TASK GOAL – The answer must be an exact reproduction of all the entries.

EXTRACTED INFORMATION –
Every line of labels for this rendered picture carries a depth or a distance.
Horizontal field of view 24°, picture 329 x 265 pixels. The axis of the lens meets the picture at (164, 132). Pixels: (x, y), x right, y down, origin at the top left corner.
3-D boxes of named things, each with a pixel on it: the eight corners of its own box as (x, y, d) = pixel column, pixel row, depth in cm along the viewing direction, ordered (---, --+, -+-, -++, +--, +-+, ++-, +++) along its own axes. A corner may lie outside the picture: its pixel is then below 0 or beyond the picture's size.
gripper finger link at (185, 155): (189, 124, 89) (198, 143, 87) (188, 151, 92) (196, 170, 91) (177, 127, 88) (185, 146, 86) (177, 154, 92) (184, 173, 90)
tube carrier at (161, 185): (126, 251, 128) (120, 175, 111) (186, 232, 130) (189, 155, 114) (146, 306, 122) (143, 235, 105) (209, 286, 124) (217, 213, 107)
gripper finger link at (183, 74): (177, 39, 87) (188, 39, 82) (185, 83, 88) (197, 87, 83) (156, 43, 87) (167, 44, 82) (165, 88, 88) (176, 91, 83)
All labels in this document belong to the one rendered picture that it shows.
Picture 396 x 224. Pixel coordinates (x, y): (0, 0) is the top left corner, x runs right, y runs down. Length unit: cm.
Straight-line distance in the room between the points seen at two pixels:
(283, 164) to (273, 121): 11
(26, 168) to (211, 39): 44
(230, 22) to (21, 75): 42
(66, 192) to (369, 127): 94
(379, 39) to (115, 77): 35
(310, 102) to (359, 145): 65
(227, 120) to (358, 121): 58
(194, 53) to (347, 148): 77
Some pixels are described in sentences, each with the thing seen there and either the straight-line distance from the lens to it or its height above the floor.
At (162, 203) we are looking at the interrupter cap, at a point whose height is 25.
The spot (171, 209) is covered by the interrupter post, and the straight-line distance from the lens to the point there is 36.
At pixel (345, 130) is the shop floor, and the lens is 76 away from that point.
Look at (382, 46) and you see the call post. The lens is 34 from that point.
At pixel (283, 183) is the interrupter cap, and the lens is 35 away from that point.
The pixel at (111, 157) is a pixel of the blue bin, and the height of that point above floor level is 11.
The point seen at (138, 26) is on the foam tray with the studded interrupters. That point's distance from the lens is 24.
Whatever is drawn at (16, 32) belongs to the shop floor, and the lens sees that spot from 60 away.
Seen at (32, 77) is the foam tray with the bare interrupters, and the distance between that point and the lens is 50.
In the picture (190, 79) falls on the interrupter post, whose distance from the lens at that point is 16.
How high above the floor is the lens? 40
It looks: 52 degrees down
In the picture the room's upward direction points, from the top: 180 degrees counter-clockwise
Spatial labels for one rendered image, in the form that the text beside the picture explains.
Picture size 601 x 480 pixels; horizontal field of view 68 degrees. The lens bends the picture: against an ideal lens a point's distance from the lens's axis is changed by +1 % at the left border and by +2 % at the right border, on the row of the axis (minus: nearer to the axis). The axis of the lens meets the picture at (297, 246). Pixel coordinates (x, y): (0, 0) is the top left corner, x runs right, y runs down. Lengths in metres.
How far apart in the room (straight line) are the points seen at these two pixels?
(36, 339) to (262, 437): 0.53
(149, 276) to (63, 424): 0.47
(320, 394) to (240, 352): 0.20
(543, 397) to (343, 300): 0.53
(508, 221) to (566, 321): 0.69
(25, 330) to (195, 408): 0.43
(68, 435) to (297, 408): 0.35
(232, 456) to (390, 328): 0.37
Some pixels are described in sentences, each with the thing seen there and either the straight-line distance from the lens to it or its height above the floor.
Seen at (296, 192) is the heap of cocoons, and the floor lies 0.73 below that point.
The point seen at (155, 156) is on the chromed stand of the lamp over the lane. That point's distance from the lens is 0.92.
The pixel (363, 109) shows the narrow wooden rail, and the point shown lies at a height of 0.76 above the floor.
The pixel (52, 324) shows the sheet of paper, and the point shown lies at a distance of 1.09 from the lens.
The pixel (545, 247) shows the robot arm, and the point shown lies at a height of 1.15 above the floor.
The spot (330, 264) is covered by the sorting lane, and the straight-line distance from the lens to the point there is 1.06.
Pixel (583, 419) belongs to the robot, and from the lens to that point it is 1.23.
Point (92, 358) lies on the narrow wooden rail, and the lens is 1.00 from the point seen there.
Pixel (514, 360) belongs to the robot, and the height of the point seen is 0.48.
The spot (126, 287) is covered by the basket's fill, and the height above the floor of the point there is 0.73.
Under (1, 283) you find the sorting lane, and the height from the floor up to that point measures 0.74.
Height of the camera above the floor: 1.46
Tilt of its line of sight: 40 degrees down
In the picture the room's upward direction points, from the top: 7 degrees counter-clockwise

ANSWER AREA –
Every line of labels for this rendered picture carries a depth or a distance.
Horizontal field of view 24°, picture 329 x 265 pixels. The axis of the lens meets the picture at (164, 132). Pixels: (x, y), x right, y down, origin at the top left corner.
3-D boxes of named things, each with a pixel on it: the eight corners of its own box as (x, y, d) = pixel column, pixel row, depth in cm along the viewing direction, ordered (---, --+, -+-, -++, +--, +-+, ++-, +++) along its own axes. A corner may lie outside the picture: its pixel is then below 0 or beyond the picture's size.
gripper finger link at (185, 155): (189, 124, 89) (198, 143, 87) (188, 151, 92) (196, 170, 91) (177, 127, 88) (185, 146, 86) (177, 154, 92) (184, 173, 90)
tube carrier at (161, 185): (126, 251, 128) (120, 175, 111) (186, 232, 130) (189, 155, 114) (146, 306, 122) (143, 235, 105) (209, 286, 124) (217, 213, 107)
gripper finger link at (183, 74): (177, 39, 87) (188, 39, 82) (185, 83, 88) (197, 87, 83) (156, 43, 87) (167, 44, 82) (165, 88, 88) (176, 91, 83)
All labels in this document belong to the one rendered picture that it shows.
Picture 396 x 224. Pixel coordinates (x, y): (0, 0) is the top left corner, x runs right, y runs down. Length unit: cm.
Straight-line distance in the room between the points seen at two pixels:
(283, 164) to (273, 121): 11
(26, 168) to (211, 39): 44
(230, 22) to (21, 75): 42
(66, 192) to (369, 127): 94
(379, 39) to (115, 77): 35
(310, 102) to (359, 145): 65
(227, 120) to (358, 121): 58
(194, 53) to (347, 148): 77
Some pixels are described in sentences, each with the thing seen there and either the straight-line distance from the lens to it or its height above the floor.
At (162, 203) we are looking at the interrupter cap, at a point whose height is 25.
The spot (171, 209) is covered by the interrupter post, and the straight-line distance from the lens to the point there is 36.
At pixel (345, 130) is the shop floor, and the lens is 76 away from that point.
Look at (382, 46) and you see the call post. The lens is 34 from that point.
At pixel (283, 183) is the interrupter cap, and the lens is 35 away from that point.
The pixel at (111, 157) is a pixel of the blue bin, and the height of that point above floor level is 11.
The point seen at (138, 26) is on the foam tray with the studded interrupters. That point's distance from the lens is 24.
Whatever is drawn at (16, 32) belongs to the shop floor, and the lens sees that spot from 60 away.
Seen at (32, 77) is the foam tray with the bare interrupters, and the distance between that point and the lens is 50.
In the picture (190, 79) falls on the interrupter post, whose distance from the lens at that point is 16.
How high above the floor is the lens? 40
It looks: 52 degrees down
In the picture the room's upward direction points, from the top: 180 degrees counter-clockwise
Spatial labels for one rendered image, in the form that the text beside the picture explains.
Picture size 601 x 480 pixels; horizontal field of view 68 degrees. The lens bends the picture: against an ideal lens a point's distance from the lens's axis is changed by +1 % at the left border and by +2 % at the right border, on the row of the axis (minus: nearer to the axis). The axis of the lens meets the picture at (297, 246). Pixel coordinates (x, y): (0, 0) is the top left corner, x runs right, y runs down. Lengths in metres.
How far apart in the room (straight line) are the points seen at these two pixels?
(36, 339) to (262, 437): 0.53
(149, 276) to (63, 424): 0.47
(320, 394) to (240, 352): 0.20
(543, 397) to (343, 300): 0.53
(508, 221) to (566, 321): 0.69
(25, 330) to (195, 408): 0.43
(68, 435) to (297, 408): 0.35
(232, 456) to (390, 328): 0.37
Some pixels are described in sentences, each with the thing seen there and either the straight-line distance from the lens to it or its height above the floor.
Seen at (296, 192) is the heap of cocoons, and the floor lies 0.73 below that point.
The point seen at (155, 156) is on the chromed stand of the lamp over the lane. That point's distance from the lens is 0.92.
The pixel (363, 109) shows the narrow wooden rail, and the point shown lies at a height of 0.76 above the floor.
The pixel (52, 324) shows the sheet of paper, and the point shown lies at a distance of 1.09 from the lens.
The pixel (545, 247) shows the robot arm, and the point shown lies at a height of 1.15 above the floor.
The spot (330, 264) is covered by the sorting lane, and the straight-line distance from the lens to the point there is 1.06.
Pixel (583, 419) belongs to the robot, and from the lens to that point it is 1.23.
Point (92, 358) lies on the narrow wooden rail, and the lens is 1.00 from the point seen there.
Pixel (514, 360) belongs to the robot, and the height of the point seen is 0.48.
The spot (126, 287) is covered by the basket's fill, and the height above the floor of the point there is 0.73.
Under (1, 283) you find the sorting lane, and the height from the floor up to that point measures 0.74.
Height of the camera above the floor: 1.46
Tilt of its line of sight: 40 degrees down
In the picture the room's upward direction points, from the top: 7 degrees counter-clockwise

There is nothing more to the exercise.